In another review article, J. Bu et al. discussed the effects of a natural product, omega-3 polyunsaturated fatty acids (n-3 PUFAs), the major component of fish oil, on the redox imbalance after stroke. Due to their antioxidation, anti-inflammation, and interaction with pathways such as Nrf2/HO-1 signaling, n-3 PUFAs are neuroprotective in reducing infarction volume and improving neurogenesis and revascularization. The authors also expressed that further studies were warranted to establish the specific treatment strategy of n-3 PUFAs in stroke.

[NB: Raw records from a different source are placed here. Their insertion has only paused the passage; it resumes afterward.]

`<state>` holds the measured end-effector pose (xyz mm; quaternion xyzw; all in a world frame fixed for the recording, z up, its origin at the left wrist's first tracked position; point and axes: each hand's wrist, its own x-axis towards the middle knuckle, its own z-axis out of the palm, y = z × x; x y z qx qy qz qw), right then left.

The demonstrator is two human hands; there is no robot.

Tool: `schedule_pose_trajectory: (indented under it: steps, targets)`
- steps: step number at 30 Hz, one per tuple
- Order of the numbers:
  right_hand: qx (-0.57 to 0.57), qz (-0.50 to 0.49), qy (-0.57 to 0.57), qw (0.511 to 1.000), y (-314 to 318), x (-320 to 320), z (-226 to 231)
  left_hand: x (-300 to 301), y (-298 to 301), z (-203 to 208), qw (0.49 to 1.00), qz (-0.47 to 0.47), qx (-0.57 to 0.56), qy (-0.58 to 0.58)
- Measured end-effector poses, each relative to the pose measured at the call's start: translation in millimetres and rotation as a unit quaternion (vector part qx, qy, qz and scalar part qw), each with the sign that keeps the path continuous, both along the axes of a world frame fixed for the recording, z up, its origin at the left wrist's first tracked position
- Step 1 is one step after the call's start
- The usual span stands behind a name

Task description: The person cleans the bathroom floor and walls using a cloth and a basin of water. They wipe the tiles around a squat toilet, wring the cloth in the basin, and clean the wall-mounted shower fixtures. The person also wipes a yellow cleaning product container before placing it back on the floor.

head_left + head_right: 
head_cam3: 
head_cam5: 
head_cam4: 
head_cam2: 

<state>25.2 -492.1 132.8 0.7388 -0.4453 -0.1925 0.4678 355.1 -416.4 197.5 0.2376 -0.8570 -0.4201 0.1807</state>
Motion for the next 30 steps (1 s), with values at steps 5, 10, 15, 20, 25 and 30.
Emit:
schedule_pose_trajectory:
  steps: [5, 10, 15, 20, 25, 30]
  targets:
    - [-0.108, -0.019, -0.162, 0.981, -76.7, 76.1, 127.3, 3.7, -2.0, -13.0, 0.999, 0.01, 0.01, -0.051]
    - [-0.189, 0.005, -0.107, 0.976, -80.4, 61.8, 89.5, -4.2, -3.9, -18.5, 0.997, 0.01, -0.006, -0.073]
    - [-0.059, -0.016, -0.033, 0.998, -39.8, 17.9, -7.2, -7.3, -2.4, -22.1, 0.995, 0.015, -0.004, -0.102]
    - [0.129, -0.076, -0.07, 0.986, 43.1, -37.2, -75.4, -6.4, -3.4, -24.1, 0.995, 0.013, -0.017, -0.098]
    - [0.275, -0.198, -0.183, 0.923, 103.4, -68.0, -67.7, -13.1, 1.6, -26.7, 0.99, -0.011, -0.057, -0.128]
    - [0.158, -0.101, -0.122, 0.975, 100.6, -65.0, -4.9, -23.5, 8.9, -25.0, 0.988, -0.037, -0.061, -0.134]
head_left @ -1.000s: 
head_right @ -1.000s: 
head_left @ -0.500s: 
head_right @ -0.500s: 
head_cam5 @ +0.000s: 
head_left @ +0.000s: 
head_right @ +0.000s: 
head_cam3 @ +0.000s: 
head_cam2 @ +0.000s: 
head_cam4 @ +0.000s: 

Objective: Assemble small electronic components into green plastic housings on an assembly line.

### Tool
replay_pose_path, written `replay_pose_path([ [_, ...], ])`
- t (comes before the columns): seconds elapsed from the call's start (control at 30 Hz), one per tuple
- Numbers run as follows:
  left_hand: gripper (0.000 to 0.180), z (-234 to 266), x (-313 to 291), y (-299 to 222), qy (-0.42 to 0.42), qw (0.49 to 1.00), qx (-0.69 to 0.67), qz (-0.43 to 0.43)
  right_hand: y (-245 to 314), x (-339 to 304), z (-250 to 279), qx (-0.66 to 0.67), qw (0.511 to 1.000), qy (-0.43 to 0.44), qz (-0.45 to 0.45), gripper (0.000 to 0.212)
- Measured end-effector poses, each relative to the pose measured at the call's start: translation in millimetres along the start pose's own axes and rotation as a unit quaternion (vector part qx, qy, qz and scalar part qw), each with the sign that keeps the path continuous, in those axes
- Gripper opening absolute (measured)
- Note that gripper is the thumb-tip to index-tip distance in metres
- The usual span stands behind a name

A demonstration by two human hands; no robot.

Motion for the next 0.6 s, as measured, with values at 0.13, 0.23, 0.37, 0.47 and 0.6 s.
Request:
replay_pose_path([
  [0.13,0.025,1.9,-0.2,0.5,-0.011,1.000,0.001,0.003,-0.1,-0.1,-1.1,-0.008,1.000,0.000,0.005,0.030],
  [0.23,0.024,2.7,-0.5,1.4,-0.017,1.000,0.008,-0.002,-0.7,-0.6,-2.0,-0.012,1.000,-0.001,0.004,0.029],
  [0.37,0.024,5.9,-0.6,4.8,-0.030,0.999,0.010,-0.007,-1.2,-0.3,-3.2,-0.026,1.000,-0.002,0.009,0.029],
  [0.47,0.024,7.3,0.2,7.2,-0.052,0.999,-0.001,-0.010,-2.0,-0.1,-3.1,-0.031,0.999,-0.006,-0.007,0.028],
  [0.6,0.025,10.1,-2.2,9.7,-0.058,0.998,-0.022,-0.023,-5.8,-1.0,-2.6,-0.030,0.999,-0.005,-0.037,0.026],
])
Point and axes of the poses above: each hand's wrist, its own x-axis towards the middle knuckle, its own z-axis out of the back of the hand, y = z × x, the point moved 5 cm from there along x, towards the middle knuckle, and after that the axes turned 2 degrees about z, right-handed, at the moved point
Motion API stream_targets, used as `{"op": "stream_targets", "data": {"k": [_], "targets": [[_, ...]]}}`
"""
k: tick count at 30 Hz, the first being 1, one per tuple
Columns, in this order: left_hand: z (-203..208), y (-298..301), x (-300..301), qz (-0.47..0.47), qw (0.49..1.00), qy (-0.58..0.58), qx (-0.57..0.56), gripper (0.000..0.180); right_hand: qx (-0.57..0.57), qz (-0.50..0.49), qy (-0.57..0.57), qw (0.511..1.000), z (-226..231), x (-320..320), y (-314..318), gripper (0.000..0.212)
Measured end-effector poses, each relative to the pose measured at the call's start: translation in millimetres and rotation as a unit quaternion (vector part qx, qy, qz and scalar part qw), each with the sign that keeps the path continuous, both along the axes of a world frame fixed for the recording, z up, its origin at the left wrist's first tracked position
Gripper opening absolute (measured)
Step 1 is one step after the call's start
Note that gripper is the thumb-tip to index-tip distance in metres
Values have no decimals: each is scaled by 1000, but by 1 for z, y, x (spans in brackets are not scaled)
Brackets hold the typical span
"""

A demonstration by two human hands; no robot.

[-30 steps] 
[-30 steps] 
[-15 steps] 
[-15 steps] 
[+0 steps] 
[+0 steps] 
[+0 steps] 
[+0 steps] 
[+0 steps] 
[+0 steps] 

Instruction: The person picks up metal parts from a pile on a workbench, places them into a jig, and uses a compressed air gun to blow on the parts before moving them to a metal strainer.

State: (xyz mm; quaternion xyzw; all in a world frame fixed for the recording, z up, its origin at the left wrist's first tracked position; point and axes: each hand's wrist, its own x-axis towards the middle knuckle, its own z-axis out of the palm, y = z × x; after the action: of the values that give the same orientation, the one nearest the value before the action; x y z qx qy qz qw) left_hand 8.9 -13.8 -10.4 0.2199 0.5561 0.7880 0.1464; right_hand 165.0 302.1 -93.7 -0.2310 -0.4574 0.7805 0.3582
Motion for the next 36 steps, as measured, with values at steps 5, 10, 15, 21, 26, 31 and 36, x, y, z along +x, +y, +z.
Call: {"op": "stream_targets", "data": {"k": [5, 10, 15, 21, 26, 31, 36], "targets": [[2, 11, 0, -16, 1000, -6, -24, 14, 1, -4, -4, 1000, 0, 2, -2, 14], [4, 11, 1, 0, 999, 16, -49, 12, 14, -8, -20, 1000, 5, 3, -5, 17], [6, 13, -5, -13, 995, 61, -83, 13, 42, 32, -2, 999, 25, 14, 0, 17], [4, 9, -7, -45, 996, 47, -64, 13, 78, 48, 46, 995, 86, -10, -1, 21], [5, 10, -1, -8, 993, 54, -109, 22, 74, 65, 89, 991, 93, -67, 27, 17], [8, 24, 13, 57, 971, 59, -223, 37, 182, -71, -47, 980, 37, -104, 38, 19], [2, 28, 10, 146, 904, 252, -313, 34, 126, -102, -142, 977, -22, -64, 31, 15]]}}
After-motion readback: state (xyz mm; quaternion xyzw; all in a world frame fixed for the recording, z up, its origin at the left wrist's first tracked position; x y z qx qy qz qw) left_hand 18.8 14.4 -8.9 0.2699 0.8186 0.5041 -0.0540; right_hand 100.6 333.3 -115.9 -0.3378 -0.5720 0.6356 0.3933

In conclusion, the goal of this special issue is to drive a better understanding of how redox imbalance modulates pathophysiology and prognosis of stroke and how this can be harnessed as a therapeutic target in the stroke treatment. The original and review articles in this issue contributed by the experts in the fields of redox and stroke will nurture and expand knowledge of the mechanisms behind oxidative damage.